In the following, we present the DEA program for measuring hyperbolic efficiency: for each DMU d in each different year t, the HYP efficiency is measured as

$$\begin{aligned} & D_{{HYP}} (x_{d}^{t} ,y_{d}^{t} ,z_{d}^{t} ) = \min \left( {\beta _{1} ,\beta _{2} } \right), \\ & D_{{HYP(1)}} = \mathop {\min }\limits_{{\lambda ,\beta _{1} }} \beta _{1} \\ & s.t.\sum\nolimits_{{t = 1}}^{T} {\sum\nolimits_{{d = 1}}^{D} {\lambda _{d}^{t} } } x_{{d,m}}^{t} \ge \frac{{y_{{d,m}}^{t} }}{{\beta _{1} }},\quad\forall m = 1, \ldots M \\ & \sum\nolimits_{{t = 1}}^{T} {\sum\nolimits_{{d = 1}}^{D} {\lambda _{d}^{t} } } x_{{d,n}}^{t} \le x_{{d,n}}^{t} ,\quad\forall n = 1, \ldots N \\ & \lambda _{d}^{t} \ge 0,\quad\forall d = 1, \ldots D. \\ & D_{{HYP(2)}} = \mathop {\min }\limits_{{\lambda ,\beta _{2} }} \beta _{2} \\ & s.t.\sum\nolimits_{{t = 1}}^{T} {\sum\nolimits_{{d = 1}}^{D} {\lambda _{d}^{t} } } x_{{d,k}}^{t} \ge \frac{{y_{{d,k}}^{t} }}{{\beta _{2} }},\quad\forall K = 1, \ldots K \\ & \sum\nolimits_{{t = 1}}^{T} {\sum\nolimits_{{d = 1}}^{D} {\lambda _{d}^{t} } } x_{{d,m}}^{t} \le x_{{d,m}}^{t} ,\quad\forall n = 1, \ldots N \\ & \mu _{d}^{t} \ge 0,\quad\forall d = 1, \ldots D. \\ \end{aligned}$$
(5)

FGL calculates the single efficiency value of each desirable and undesirable output and then adopts a weighted average to calculate the production efficiency and environmental efficiency of each production unit. \({D}_{FGL\left(1\right)}\) measures the production efficiency of the DMU in desirable production, while \({D}_{FGL\left(2\right)}\) measures its environmental efficiency.
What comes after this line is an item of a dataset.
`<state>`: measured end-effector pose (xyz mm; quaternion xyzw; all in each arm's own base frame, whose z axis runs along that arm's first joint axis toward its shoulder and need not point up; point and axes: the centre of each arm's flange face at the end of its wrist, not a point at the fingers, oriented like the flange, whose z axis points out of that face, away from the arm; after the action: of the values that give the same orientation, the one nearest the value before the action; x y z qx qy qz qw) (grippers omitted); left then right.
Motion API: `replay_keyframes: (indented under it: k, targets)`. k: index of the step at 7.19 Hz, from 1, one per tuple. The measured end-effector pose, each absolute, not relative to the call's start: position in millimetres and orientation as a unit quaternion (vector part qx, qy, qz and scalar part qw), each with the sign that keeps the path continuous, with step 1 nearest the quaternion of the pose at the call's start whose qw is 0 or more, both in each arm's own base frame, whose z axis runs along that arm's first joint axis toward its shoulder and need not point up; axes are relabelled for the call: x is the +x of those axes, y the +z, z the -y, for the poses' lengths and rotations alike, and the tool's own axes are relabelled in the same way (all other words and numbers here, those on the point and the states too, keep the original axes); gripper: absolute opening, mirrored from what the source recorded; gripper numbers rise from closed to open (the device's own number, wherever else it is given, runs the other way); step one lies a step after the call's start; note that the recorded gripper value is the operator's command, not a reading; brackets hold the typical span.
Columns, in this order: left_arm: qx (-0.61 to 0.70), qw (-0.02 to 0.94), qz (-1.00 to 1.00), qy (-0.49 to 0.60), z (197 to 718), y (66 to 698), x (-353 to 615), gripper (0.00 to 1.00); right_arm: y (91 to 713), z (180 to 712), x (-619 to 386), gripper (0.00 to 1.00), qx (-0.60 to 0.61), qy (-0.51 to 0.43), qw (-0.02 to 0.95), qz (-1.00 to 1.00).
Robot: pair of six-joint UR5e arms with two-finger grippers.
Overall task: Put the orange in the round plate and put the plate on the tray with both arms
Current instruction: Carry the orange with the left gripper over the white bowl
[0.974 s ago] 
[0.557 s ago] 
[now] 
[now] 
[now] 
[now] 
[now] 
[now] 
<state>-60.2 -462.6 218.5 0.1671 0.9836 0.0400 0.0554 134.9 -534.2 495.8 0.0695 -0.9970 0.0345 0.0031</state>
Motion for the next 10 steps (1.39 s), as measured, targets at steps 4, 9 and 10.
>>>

The key feature of this index is that the final weighted composite efficiency value is efficient when and only when the DMU is efficient in vectors of both desirable and undesirable output, and its optimization algorithm is expressed as follows.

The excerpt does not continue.